"""
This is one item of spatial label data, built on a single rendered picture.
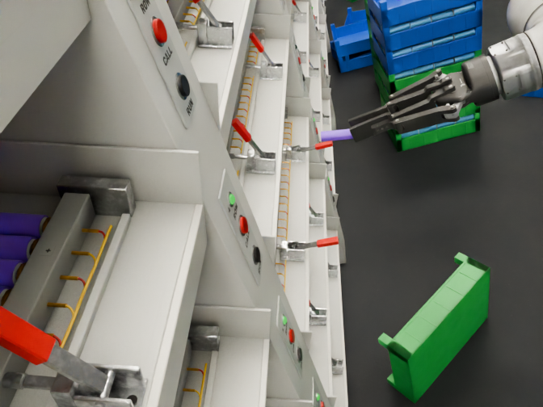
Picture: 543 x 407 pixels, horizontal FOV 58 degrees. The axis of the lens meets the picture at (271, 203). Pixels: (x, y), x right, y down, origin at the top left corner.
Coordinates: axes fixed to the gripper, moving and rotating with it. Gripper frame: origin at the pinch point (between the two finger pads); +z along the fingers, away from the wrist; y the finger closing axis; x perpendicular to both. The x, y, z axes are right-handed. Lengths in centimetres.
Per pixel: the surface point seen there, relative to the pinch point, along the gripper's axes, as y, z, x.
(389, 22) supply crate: -75, -6, 18
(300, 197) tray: 2.9, 17.4, 7.9
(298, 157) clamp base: -8.2, 17.3, 6.6
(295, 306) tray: 27.8, 17.8, 7.9
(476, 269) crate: -2.1, -7.2, 48.8
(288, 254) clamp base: 18.4, 18.4, 6.2
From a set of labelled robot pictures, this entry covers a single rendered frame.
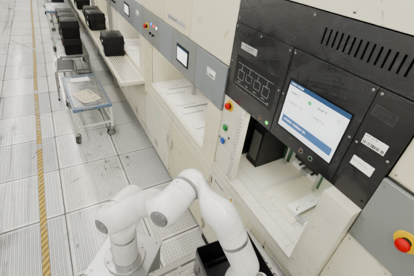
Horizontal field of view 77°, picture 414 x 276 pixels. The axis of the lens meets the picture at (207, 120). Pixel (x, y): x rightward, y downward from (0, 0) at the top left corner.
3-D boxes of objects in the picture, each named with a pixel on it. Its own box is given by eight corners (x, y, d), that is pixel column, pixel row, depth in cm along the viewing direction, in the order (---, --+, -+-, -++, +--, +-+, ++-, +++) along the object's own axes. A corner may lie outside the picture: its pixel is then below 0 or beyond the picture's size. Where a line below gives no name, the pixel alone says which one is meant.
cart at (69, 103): (64, 106, 372) (57, 74, 346) (102, 100, 397) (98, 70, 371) (76, 146, 306) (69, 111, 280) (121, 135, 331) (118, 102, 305)
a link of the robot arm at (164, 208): (129, 213, 120) (101, 241, 107) (114, 192, 118) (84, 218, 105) (206, 198, 88) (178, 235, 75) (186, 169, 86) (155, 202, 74)
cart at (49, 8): (50, 40, 586) (42, 0, 541) (73, 39, 608) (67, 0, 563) (53, 52, 530) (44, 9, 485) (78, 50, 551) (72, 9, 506)
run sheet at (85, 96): (70, 94, 312) (69, 93, 311) (88, 88, 328) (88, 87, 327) (84, 104, 297) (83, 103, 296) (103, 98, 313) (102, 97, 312)
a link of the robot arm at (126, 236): (103, 237, 118) (97, 202, 105) (132, 209, 132) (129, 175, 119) (123, 251, 114) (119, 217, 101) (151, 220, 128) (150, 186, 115)
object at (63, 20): (60, 32, 413) (56, 15, 399) (79, 32, 426) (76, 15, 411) (61, 39, 392) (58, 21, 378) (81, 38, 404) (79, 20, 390)
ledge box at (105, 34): (100, 49, 352) (97, 29, 337) (121, 48, 363) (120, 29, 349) (103, 57, 330) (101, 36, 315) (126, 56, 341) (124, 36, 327)
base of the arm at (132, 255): (97, 267, 125) (92, 246, 115) (119, 233, 140) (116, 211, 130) (133, 281, 121) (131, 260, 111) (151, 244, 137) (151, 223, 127)
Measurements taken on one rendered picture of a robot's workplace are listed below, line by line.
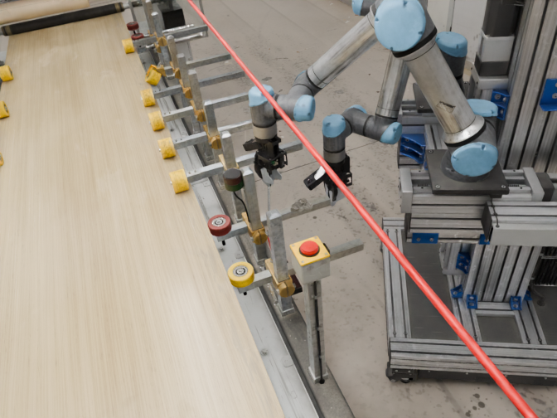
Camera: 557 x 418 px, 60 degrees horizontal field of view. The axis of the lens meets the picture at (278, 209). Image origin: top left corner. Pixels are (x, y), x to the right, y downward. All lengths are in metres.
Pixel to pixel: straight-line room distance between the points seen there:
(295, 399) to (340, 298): 1.09
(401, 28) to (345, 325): 1.59
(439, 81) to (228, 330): 0.85
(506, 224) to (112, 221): 1.31
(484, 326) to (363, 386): 0.58
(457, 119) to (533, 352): 1.18
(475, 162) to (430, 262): 1.15
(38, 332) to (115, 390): 0.34
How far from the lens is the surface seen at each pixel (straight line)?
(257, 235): 1.66
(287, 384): 1.59
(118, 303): 1.54
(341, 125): 1.60
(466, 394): 2.34
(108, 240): 1.75
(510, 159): 1.84
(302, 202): 1.76
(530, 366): 2.24
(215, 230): 1.65
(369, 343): 2.41
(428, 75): 1.30
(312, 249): 1.08
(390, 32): 1.24
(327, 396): 1.47
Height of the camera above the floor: 2.00
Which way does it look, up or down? 40 degrees down
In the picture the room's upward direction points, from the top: 7 degrees counter-clockwise
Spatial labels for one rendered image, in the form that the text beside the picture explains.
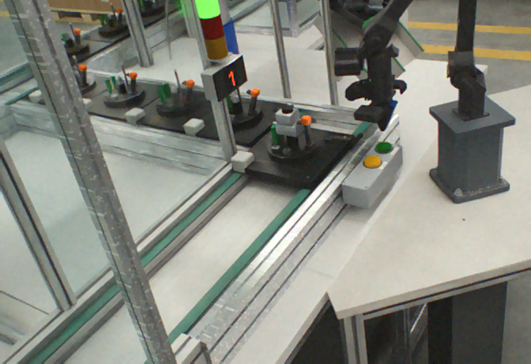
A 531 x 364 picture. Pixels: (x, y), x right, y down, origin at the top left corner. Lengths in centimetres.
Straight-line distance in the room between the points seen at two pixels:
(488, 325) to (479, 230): 48
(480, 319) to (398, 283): 55
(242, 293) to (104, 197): 48
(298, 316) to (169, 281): 29
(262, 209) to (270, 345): 38
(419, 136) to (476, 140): 36
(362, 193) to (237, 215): 31
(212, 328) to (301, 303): 23
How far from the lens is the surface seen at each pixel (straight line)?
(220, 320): 114
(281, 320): 125
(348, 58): 141
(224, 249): 135
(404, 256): 136
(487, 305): 179
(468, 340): 185
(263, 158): 154
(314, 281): 131
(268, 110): 178
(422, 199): 152
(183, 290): 128
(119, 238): 81
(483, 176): 151
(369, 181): 142
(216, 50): 140
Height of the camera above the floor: 177
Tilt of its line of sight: 32 degrees down
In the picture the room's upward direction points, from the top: 10 degrees counter-clockwise
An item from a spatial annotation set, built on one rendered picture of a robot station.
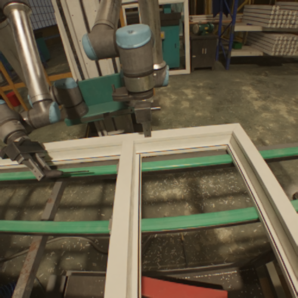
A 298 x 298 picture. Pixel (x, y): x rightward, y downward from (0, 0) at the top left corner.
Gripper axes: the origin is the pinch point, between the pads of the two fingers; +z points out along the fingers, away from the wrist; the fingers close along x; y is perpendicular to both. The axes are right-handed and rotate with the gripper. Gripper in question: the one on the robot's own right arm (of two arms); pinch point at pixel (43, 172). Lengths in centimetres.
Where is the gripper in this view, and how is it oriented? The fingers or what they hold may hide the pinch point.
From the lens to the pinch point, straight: 68.2
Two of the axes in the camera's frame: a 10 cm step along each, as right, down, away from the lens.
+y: 7.4, -6.8, -0.4
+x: 0.4, -0.3, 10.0
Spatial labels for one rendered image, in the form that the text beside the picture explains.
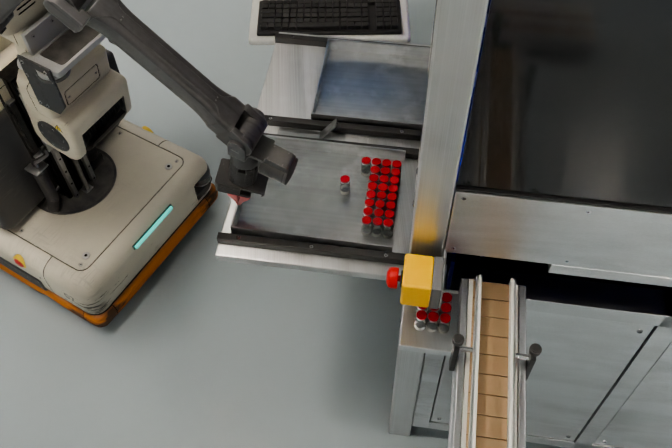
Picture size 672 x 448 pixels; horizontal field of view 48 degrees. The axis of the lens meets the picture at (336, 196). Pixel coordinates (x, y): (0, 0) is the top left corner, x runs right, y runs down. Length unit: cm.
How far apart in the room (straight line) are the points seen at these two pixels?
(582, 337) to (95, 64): 135
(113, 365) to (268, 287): 55
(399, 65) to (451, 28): 92
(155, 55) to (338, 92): 66
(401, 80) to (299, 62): 26
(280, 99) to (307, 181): 26
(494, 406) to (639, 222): 40
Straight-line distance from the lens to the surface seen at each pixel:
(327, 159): 173
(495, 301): 149
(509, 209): 131
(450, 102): 112
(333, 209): 164
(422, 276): 138
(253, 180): 152
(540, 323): 166
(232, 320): 252
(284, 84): 190
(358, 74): 191
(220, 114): 136
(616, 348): 176
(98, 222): 248
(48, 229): 252
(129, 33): 132
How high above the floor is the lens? 222
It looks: 53 degrees down
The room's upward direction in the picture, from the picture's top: 2 degrees counter-clockwise
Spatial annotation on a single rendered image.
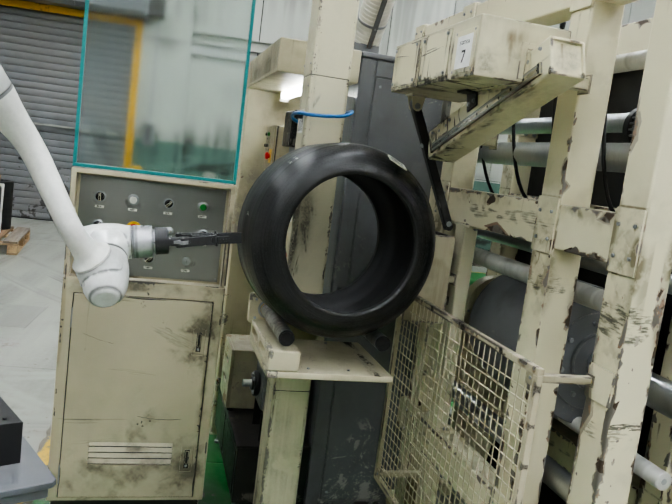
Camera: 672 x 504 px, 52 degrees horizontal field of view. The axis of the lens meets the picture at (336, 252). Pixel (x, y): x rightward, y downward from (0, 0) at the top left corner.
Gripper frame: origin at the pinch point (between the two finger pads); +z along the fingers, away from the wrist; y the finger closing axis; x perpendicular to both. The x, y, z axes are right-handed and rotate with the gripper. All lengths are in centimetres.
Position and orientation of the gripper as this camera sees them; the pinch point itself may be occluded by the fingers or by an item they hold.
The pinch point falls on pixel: (229, 238)
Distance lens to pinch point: 195.7
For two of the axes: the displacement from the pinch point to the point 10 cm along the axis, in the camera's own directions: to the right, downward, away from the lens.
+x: 0.1, 9.9, 1.6
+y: -2.5, -1.5, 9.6
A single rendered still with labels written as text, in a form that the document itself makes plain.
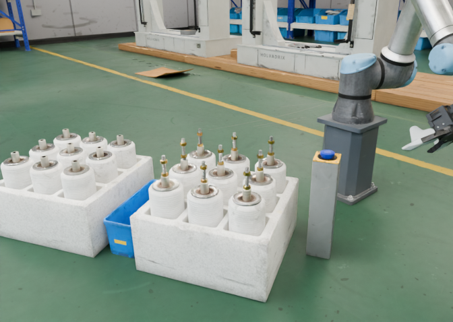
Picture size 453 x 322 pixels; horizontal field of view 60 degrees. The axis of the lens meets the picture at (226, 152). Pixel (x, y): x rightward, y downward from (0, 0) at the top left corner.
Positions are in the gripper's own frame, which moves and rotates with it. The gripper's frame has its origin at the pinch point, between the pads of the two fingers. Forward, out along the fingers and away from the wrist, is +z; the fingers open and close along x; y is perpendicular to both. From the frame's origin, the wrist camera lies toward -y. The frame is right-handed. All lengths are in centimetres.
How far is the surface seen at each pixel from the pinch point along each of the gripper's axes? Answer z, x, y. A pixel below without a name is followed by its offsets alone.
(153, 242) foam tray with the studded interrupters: 49, 63, -6
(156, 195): 40, 64, 5
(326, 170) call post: 12.7, 26.5, -0.2
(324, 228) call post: 24.6, 20.7, -12.7
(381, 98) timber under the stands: 63, -141, 86
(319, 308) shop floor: 26, 33, -33
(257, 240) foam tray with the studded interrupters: 24, 48, -14
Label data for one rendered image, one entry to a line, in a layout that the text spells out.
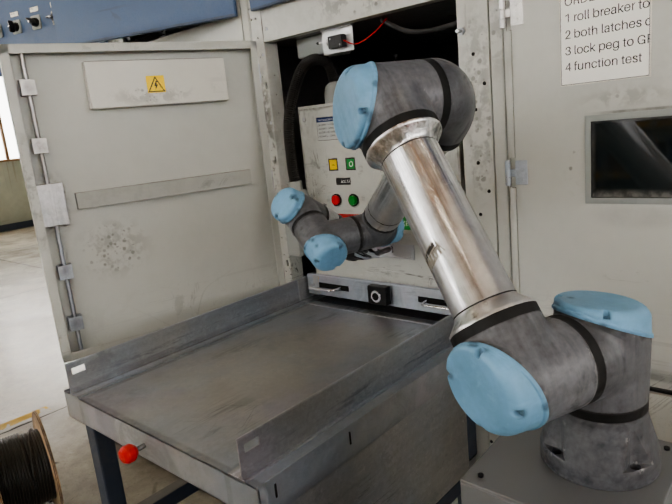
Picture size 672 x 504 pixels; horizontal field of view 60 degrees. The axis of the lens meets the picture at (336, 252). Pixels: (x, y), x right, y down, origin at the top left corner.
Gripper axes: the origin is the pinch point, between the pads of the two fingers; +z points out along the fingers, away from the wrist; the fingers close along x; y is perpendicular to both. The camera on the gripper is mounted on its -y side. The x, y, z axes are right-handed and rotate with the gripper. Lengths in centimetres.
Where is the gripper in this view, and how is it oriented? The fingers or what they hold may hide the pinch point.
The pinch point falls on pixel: (371, 252)
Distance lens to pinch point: 147.8
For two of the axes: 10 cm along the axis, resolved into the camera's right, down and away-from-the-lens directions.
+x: 2.5, -9.5, 1.8
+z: 6.1, 2.9, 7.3
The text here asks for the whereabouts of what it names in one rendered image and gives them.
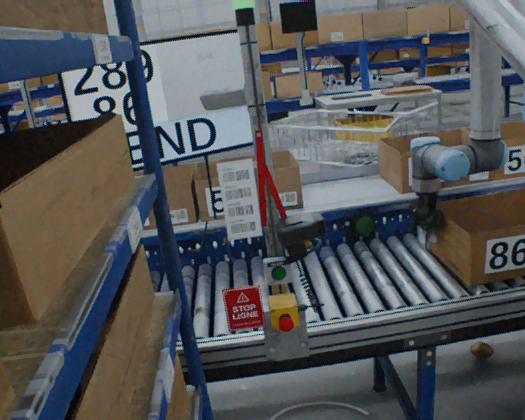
"""
> _PROBLEM DESCRIPTION_:
Copy each line from the records above that includes the string "alone".

> _ANSWER SPACE_:
3-D boxes of objects in the picture, each named with a pixel on it. Its own box is given by eight corners (x, y, d), that is pixel column, pixel row, depth in cm along the viewing direction, in the order (---, --+, -+-, -++, +--, +-+, ++-, +++) along the object's own axes. A corner may lie outside the picture: its pixel is then below 0 or beyond the picture's size. Where a line below gives no name, the pixel alone says which one is meant.
How far is the surface seen at each pixel from the pinch point along each of the gripper's axes? Answer z, x, y. A pixel below without a name is followed by its offsets alone.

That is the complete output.